Служа в армии, он не отрывался от литературной жизни. В автошколе в это время оказалось несколько людей искусства или близких к искусству. Это уже упоминавшийся выше композитор Щербачев, а также сатириконцы Радаков, Реми. Сослуживцы, по большей части люди инженерных специальностей, были снисходительны к Маяковскому как военнослужащему, они принимали его, живого и остроумного человека, как незаурядную личность, позволяя поэту отвлекаться для творческой работы, для встреч и даже выступлений. Дважды Маяковскому предоставлялся кратковременный отпуск, и дважды он ездил в Москву. Совершенно парадоксальным фактом биографии Маяковского представляется его награждение в числе 190 нижних чинов медалью "За усердие" на Станиславской ленте "за отлично ревностную службу и особые труды, вызванные обстоятельствами текущей войны". Это случилось менее чем за месяц до свержения самодержавия - в январе 1917 года.
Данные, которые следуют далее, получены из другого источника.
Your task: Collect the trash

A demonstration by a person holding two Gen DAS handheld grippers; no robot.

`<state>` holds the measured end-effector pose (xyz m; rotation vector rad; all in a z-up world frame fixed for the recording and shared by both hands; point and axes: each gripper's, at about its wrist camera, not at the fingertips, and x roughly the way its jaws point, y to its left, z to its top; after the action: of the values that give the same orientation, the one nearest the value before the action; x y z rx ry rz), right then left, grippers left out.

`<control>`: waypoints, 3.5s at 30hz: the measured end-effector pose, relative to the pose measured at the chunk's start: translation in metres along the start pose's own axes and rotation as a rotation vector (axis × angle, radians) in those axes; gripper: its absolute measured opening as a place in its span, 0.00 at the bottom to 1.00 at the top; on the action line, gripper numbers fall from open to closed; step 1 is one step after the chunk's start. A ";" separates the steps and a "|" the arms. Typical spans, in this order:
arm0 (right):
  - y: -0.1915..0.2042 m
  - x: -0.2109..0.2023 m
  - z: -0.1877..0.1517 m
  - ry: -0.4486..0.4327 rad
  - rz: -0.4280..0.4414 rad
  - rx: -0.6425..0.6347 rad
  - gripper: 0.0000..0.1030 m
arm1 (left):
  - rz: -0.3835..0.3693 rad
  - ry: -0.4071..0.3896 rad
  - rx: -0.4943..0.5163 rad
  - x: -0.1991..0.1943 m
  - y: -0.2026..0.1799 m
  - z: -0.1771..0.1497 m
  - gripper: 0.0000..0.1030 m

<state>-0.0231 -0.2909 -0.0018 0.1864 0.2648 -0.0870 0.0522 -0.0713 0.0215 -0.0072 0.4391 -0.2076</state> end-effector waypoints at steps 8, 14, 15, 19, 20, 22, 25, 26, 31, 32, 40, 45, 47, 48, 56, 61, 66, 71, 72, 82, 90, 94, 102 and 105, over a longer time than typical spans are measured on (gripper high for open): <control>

Парадокс состоял в том, что Маяковский в это время уже выступал как яростный противник войны, но закон бюрократии не считался с этим, по закону полагалась всем чинам "со старшинством 16 декабря 1916 г." медаль "За усердие".
Маяковский пользовался своей относительной свободой, чтобы бывать в редакции "Нового сатирикона", позднее - в редакции "Летописи", подготовил и издал в горьковском издательстве "Парус" первый по-настоящему самостоятельный сборник "Простое как мычание". В "Парусе" сотрудники, за исключением Горького и Н. Сероброва, не очень его привечали, наоборот, были против привлечения этого "хулигана в желтой кофте", но Маяковский отвечал им великолепным презрением.
- Против буржуев - я хоть с чертом! Ненавижу эту масть!
Теперь уже нет сомнений - Маяковский готов к событиям 1917 года. Он созрел для них граждански и творчески.
Произошла Февральская.
"Пошел с автомобилями к Думе, - пишет в автобиографии. - Влез в кабинет Родзянки. Осмотрел Милюкова. Молчит. Но мне почему-то кажется, что он заикается. Через час надоели. Ушел. Принял на несколько дней команду Автошколой. Гучковеет. Старое офицерье по- старому расхаживает в Думе. Для меня ясно - за этим неизбежно сейчас же социалисты. Большевики. Пишу в первые же дни революции Поэтохронику "Революция". Читаю лекции - "Большевики искусства".
О лекциях еще будет сказано особо. В событиях же первых дней Февральской революции, судя даже по этой краткой записи, он принимал деятельное участие. Современники, встречавшие его в эти дни, абсолютно единодушны: Маяковский переживал исключительный подъем духа., Н. Серебров, который по заданию Петросовета 27 февраля, вместе с другими товарищами, подготовил и отпечатал в типографии "Копейка" первый номер "Известий" и на рассвете с сырыми еще оттисками вышел на улицу, чуть ли не первым встретил Маяковского - в расстегнутой шинели, без шапки: "...он что-то кричал, кого-то звал, махал руками:
- Сюда! Сюда! Газеты!
Я стоял перед ним, как дерево под ураганом.
Около вокзала послышалась перестрелка. Маяковский бросился в ту сторону.
- Куда вы?
- Там же стреляют! - закричал он в упоении.
- У вас нет оружия!
- Я всю ночь бегаю туда, где стреляют.
- Зачем?
- Не знаю! Бежим!
Он выхватил у меня пачку газет и, размахивая ими, как знаменем, убежал туда, где стреляли".
В эти же дни он как-то вихрем влетел в мастерскую художника Радакова, где было еще несколько человек, в том числе искусствовед М. Бебенчиков. Перешагнув порог и не здороваясь ни с кем, возбужденно спросил:
- Слышите? Шарик-то вертится? Да еще как, в ту сторону, куда надо.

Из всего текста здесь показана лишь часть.